• YOUR INSTRUCTIONS: Among the lines of the listing below, retype exactly those from the one containing "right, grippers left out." through the one containing "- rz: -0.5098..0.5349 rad", both included. Do not include pictures.

• EXERCISE MATERIAL:
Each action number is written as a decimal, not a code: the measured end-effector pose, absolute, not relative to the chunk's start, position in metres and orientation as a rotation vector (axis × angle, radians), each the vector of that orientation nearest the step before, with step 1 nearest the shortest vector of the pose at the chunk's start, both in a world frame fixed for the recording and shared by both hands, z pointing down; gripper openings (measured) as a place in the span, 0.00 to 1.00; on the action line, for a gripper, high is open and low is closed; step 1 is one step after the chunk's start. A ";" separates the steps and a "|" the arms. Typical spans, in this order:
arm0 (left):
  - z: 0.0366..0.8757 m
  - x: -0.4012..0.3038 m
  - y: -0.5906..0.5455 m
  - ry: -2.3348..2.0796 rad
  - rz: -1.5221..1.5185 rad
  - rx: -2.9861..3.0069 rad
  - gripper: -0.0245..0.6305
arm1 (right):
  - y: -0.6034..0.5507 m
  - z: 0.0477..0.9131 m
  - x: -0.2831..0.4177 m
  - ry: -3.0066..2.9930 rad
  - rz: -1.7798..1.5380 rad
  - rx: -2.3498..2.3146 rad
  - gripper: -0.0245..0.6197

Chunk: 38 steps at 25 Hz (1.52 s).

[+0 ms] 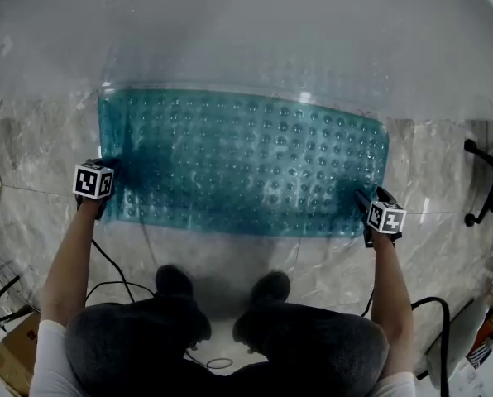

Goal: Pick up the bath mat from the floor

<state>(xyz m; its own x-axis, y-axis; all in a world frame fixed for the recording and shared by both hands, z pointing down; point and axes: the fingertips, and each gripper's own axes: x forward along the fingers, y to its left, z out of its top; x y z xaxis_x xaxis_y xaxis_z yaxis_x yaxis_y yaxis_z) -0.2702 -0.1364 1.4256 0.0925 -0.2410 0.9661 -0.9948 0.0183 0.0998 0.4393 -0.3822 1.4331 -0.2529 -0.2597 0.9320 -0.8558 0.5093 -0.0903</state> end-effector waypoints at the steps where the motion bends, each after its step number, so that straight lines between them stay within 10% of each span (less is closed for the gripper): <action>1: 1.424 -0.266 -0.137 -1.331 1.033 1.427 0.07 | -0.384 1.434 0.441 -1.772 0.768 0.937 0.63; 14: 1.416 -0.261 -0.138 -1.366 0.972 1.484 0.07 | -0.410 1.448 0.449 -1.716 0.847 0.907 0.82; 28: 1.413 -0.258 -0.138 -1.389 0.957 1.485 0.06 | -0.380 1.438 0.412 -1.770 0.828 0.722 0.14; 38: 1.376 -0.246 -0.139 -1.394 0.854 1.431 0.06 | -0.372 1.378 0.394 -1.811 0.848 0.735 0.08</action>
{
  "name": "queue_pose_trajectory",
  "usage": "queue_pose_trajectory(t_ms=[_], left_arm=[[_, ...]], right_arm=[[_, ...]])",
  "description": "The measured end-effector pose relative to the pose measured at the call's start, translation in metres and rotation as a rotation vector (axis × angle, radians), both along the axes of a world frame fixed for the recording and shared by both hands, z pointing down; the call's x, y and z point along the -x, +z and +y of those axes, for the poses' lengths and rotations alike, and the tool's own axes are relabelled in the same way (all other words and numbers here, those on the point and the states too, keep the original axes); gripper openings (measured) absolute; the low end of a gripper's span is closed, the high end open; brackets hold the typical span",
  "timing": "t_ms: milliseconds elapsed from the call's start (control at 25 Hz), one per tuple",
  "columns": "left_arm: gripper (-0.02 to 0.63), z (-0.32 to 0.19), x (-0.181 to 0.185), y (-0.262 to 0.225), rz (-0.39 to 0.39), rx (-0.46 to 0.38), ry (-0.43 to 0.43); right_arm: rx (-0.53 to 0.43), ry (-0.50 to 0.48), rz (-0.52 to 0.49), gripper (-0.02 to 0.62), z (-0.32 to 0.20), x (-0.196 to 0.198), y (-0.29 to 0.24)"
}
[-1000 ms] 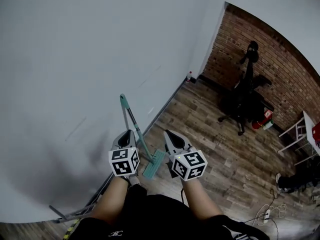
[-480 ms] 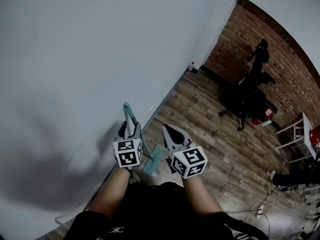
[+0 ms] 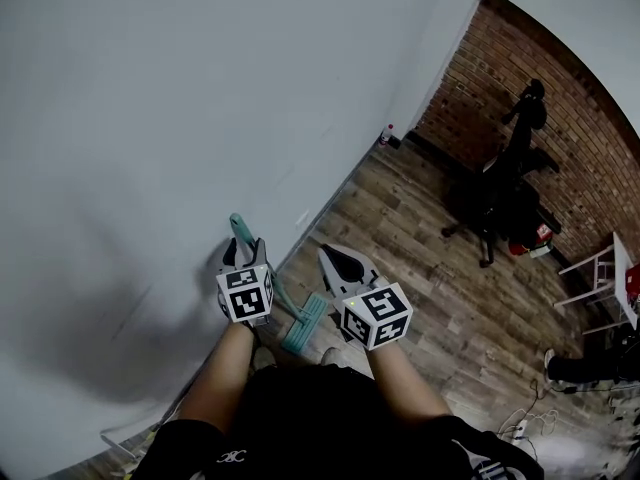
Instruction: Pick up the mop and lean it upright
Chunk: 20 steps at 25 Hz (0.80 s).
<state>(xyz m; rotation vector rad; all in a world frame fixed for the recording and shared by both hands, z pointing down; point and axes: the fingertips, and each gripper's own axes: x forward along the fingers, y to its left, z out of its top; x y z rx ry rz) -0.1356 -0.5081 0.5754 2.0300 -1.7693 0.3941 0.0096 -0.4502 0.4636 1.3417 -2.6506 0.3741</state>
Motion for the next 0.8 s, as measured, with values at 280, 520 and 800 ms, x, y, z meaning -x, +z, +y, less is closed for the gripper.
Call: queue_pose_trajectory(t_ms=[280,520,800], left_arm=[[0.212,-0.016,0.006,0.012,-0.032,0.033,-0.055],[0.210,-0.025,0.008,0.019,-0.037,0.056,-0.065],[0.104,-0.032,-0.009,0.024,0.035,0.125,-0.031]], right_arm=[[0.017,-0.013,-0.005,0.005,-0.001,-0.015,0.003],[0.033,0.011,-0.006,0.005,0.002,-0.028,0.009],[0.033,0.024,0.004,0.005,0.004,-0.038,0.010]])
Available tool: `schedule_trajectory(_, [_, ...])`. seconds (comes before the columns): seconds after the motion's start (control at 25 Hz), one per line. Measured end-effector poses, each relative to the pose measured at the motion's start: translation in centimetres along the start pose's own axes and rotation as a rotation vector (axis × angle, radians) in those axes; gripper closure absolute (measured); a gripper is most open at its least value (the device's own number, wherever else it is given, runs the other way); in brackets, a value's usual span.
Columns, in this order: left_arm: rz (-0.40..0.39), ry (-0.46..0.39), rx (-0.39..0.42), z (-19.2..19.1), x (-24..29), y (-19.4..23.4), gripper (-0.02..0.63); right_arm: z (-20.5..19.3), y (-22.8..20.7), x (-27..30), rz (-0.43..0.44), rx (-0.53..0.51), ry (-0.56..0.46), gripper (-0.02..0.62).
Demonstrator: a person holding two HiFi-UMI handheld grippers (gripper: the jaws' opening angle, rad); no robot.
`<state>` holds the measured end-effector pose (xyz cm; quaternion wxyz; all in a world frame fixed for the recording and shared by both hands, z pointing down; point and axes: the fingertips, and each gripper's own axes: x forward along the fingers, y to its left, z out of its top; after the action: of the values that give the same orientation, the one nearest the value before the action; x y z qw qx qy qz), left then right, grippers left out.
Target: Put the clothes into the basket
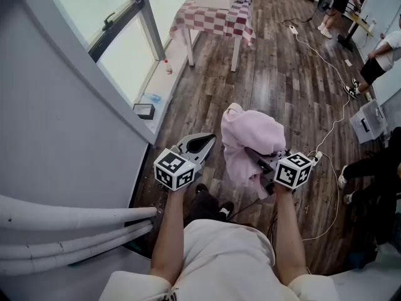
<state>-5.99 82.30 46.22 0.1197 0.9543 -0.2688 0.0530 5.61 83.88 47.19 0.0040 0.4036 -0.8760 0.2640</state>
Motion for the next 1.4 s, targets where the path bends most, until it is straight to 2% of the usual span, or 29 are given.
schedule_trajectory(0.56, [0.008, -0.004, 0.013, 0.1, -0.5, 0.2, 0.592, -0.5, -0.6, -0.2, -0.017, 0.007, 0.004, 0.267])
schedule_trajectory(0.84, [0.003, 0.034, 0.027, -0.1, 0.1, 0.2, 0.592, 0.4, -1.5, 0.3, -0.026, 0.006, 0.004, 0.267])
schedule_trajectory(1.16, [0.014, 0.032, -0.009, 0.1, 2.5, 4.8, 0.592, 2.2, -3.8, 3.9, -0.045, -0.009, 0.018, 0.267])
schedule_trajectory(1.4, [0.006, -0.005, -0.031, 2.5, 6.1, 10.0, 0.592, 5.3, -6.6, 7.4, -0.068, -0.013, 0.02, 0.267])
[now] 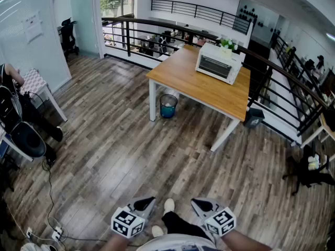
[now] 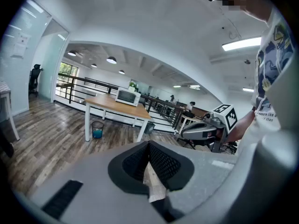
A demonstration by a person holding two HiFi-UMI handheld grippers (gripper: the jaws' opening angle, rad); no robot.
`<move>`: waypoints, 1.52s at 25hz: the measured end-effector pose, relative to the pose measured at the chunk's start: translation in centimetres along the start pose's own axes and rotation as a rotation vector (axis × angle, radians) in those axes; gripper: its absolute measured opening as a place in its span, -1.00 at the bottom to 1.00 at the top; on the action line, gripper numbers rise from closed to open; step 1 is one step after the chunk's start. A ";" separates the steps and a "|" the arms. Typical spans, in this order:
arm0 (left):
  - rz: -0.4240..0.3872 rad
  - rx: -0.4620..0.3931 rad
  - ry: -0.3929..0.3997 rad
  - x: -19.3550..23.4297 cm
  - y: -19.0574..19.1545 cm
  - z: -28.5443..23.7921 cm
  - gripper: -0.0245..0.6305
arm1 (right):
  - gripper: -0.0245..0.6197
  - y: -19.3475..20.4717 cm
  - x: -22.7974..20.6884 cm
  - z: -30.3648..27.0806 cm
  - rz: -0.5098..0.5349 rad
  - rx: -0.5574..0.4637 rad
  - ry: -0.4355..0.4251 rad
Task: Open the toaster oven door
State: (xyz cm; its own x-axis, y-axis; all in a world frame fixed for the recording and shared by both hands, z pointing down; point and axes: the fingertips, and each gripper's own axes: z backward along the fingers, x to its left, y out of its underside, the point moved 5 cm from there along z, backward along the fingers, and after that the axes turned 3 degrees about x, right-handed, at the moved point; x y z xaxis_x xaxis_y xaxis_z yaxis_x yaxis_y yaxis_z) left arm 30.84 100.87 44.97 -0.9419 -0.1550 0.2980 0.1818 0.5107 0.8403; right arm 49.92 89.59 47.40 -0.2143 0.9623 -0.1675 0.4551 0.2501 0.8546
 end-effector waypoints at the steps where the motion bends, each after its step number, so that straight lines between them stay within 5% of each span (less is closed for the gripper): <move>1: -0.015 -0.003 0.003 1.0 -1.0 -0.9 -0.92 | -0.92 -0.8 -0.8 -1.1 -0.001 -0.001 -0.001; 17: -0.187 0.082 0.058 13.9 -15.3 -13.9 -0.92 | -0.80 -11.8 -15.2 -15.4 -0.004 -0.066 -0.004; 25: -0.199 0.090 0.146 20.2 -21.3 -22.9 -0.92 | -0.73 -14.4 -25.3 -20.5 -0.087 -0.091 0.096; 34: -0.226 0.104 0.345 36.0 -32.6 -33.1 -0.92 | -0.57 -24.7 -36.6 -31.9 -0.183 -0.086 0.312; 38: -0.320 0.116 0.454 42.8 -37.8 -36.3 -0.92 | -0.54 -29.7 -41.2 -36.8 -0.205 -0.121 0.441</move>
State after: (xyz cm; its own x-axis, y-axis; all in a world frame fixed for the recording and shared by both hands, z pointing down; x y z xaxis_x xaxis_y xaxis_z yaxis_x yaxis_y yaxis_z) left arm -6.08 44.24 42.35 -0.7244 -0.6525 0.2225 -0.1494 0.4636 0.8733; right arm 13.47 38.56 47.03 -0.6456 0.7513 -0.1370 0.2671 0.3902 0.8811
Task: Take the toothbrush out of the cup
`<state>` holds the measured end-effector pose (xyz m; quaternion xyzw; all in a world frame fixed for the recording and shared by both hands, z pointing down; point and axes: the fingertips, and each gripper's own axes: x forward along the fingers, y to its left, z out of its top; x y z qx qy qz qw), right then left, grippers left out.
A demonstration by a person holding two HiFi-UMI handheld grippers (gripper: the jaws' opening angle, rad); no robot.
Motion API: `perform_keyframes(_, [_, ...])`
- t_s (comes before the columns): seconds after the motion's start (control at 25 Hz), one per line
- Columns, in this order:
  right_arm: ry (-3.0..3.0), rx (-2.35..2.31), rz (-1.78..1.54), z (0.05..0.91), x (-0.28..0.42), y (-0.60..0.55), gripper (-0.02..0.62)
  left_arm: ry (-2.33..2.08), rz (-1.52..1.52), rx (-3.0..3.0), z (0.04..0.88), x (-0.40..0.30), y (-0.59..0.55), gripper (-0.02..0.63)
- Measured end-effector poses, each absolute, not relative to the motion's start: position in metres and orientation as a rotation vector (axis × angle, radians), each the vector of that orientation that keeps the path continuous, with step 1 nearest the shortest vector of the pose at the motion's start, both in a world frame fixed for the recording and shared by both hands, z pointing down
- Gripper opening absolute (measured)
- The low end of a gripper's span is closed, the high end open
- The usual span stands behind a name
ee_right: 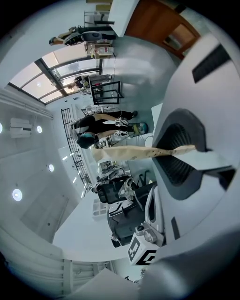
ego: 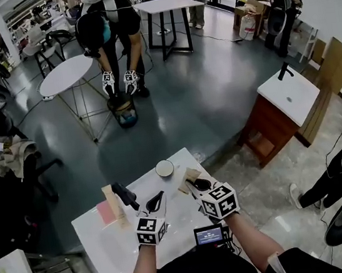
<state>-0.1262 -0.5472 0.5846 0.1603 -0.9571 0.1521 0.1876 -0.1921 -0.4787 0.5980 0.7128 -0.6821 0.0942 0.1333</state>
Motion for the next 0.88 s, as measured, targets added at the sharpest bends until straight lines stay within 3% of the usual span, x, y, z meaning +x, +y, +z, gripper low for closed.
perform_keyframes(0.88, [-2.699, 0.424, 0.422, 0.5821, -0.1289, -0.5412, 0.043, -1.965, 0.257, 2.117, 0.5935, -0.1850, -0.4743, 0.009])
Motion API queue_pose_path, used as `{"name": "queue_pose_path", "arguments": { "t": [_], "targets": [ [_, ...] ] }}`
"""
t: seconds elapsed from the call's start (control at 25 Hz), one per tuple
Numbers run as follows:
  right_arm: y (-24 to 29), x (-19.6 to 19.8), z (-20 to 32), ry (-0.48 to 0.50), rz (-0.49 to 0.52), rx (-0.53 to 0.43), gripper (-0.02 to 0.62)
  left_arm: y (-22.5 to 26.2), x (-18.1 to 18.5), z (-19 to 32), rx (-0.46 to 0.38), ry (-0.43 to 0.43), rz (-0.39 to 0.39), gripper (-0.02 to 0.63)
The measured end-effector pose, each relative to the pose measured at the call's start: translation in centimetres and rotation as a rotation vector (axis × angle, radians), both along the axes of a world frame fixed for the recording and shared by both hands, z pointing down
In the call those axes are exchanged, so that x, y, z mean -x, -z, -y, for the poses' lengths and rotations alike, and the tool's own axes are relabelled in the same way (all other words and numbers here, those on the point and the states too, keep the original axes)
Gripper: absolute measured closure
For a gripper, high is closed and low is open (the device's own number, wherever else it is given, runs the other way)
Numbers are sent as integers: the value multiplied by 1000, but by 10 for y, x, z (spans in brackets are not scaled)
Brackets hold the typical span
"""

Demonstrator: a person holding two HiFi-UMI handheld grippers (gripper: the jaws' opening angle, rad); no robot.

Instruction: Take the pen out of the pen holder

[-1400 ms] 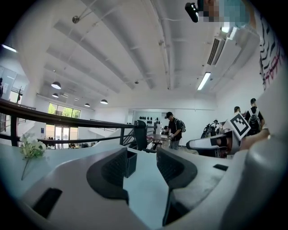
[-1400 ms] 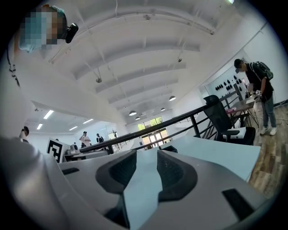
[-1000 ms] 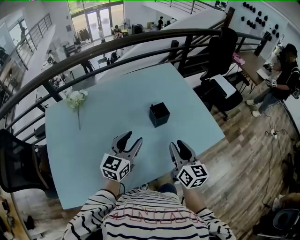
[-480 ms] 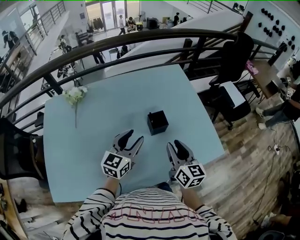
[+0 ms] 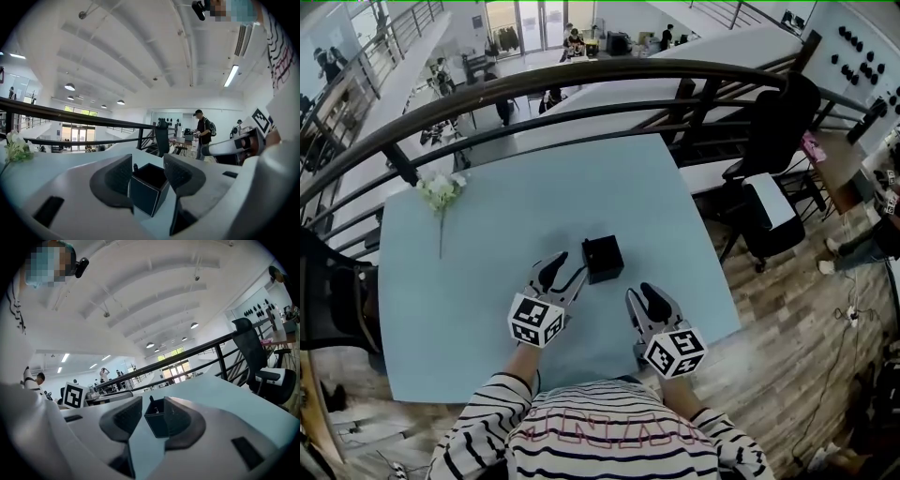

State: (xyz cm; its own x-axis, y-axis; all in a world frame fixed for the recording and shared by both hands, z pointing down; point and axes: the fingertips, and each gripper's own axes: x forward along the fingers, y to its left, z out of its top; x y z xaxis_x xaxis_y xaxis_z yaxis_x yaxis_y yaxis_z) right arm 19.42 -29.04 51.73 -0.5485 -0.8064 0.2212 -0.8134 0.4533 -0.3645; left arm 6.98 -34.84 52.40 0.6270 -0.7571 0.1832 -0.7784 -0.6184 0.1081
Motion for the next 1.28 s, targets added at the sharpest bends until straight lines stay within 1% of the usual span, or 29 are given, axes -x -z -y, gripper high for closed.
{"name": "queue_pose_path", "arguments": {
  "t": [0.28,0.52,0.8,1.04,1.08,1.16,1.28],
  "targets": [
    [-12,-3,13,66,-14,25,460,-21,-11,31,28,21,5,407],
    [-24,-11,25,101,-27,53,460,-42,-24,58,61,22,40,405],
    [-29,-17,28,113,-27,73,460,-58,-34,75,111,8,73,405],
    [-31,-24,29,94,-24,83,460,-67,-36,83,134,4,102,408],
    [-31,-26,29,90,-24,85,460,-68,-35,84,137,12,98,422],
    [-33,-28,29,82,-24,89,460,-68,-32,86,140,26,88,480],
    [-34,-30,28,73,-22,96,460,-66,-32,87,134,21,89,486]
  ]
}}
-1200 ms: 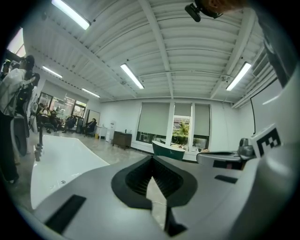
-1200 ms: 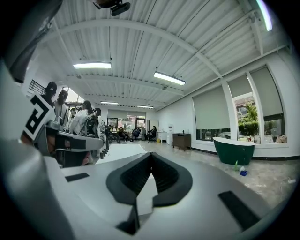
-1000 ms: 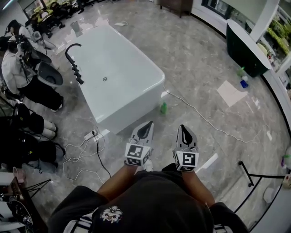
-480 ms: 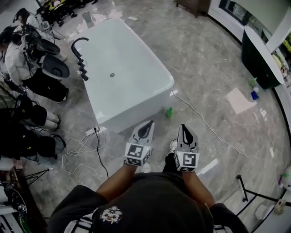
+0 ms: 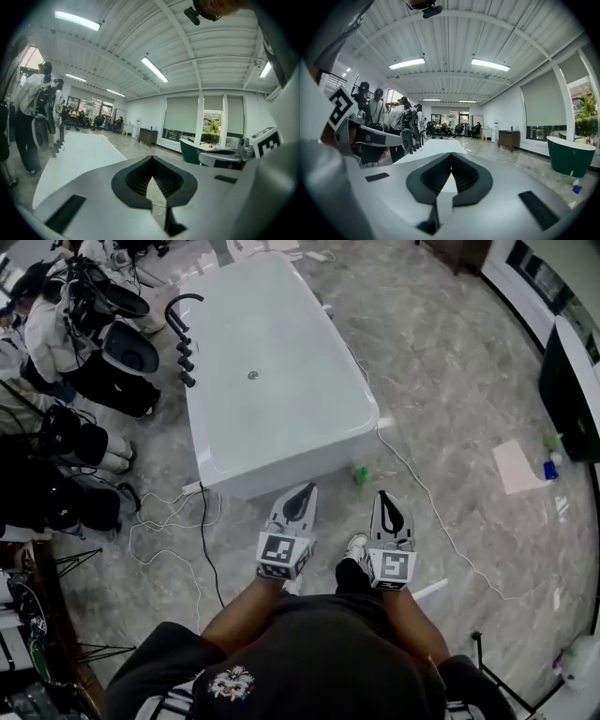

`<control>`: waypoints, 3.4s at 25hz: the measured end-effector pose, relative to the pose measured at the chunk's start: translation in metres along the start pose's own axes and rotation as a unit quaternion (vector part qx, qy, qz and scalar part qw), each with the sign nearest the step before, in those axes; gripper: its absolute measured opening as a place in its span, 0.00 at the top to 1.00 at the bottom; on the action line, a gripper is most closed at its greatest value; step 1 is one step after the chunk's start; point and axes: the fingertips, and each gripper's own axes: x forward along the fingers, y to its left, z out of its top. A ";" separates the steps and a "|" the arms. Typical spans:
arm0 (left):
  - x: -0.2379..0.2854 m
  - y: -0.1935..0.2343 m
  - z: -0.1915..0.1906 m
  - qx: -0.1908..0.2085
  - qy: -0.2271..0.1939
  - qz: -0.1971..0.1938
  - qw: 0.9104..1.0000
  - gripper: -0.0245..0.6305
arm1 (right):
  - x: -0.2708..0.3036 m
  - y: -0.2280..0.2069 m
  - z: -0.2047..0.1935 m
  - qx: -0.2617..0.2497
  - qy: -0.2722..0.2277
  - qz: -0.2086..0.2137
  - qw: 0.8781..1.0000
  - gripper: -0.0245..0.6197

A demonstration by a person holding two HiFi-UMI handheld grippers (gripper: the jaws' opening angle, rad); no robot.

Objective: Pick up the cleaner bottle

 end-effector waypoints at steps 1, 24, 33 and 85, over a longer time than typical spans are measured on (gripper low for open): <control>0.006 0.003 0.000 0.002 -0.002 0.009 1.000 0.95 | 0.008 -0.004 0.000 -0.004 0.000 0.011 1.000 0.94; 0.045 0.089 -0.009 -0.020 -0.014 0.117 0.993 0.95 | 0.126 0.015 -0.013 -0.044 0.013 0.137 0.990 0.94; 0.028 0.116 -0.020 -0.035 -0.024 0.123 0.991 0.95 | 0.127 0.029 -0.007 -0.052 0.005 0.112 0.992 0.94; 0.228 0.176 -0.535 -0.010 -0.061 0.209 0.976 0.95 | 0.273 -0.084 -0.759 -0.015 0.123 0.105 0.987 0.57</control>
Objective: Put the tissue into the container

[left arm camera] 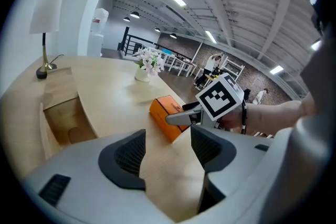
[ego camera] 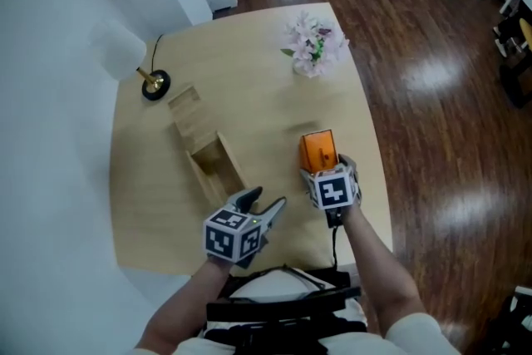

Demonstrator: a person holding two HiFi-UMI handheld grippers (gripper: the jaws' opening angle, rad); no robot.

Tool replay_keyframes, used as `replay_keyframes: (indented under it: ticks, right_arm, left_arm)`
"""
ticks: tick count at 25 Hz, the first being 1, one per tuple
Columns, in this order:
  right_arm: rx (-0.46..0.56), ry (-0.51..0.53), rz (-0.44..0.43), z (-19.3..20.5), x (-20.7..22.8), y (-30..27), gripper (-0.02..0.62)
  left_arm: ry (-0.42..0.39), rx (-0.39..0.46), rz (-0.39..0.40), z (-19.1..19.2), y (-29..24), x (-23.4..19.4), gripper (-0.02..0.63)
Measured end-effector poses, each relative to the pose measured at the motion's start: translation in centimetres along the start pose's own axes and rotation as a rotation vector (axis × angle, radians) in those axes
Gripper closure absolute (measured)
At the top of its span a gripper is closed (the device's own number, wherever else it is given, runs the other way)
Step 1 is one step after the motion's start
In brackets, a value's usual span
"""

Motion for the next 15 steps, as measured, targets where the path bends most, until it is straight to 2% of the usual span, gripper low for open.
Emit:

• SOLUTION FOR THIS PROBLEM:
`<state>` holds the measured end-effector pose (xyz cm; quaternion wxyz; all in a world frame fixed for the recording and shared by both hands, z pointing down; point and axes: the fingertips, and each gripper's own axes: x forward along the fingers, y to its left, z out of its top; after the action: of the values that give the same orientation, the one nearest the value before the action; x y z qw qx qy qz), left then right, grippers left out.
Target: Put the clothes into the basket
<state>-5.99 82.30 46.22 0.1197 0.9543 -0.2688 0.0530 5.61 83.88 47.19 0.0040 0.4036 -0.8760 0.2640</state>
Motion for the next 1.4 s, targets where the path bends most, until it is straight to 2% of the usual span, or 29 are given.
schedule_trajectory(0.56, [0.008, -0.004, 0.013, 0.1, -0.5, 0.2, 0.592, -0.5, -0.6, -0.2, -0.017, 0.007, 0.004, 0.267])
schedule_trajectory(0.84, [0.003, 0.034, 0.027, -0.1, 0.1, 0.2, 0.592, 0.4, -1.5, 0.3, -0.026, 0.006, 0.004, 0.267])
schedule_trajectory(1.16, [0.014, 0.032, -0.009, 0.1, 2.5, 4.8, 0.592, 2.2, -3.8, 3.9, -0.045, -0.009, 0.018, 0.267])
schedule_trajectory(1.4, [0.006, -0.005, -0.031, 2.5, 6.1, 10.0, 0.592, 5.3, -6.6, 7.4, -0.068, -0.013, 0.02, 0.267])
[now] 
[now] 
A demonstration by a person holding two HiFi-UMI handheld grippers (gripper: the jaws' opening angle, rad); no robot.
`<move>`: waypoints, 1.52s at 25hz: the measured end-effector pose, relative to the pose measured at the chunk's start: translation in centimetres along the start pose's own axes and rotation as a rotation vector (axis × angle, radians) in those axes; gripper: its absolute measured opening as a place in its span, -1.00 at the bottom to 1.00 at the top; on the action line, gripper numbers rise from closed to open; step 1 is one step after the chunk's start. A ";" separates the steps and a "|" the arms. Typical spans, in this order:
arm0 (left):
  - rz: -0.4240..0.3872 rad
  - rx: -0.4620..0.3931 rad
  - ry: -0.3929..0.3997 rad
  - x: -19.3550..23.4297 cm
  - y: -19.0574..19.1545 cm
  - z: -28.5443..23.7921 cm
  - gripper: -0.0245..0.6305
arm1 (right):
  - gripper: -0.0245..0.6197
  - y: -19.3475..20.4717 cm
  - x: -22.7974..20.6884 cm
  - z: -30.3648..27.0806 cm
  - rz: -0.5098..0.5349 rad

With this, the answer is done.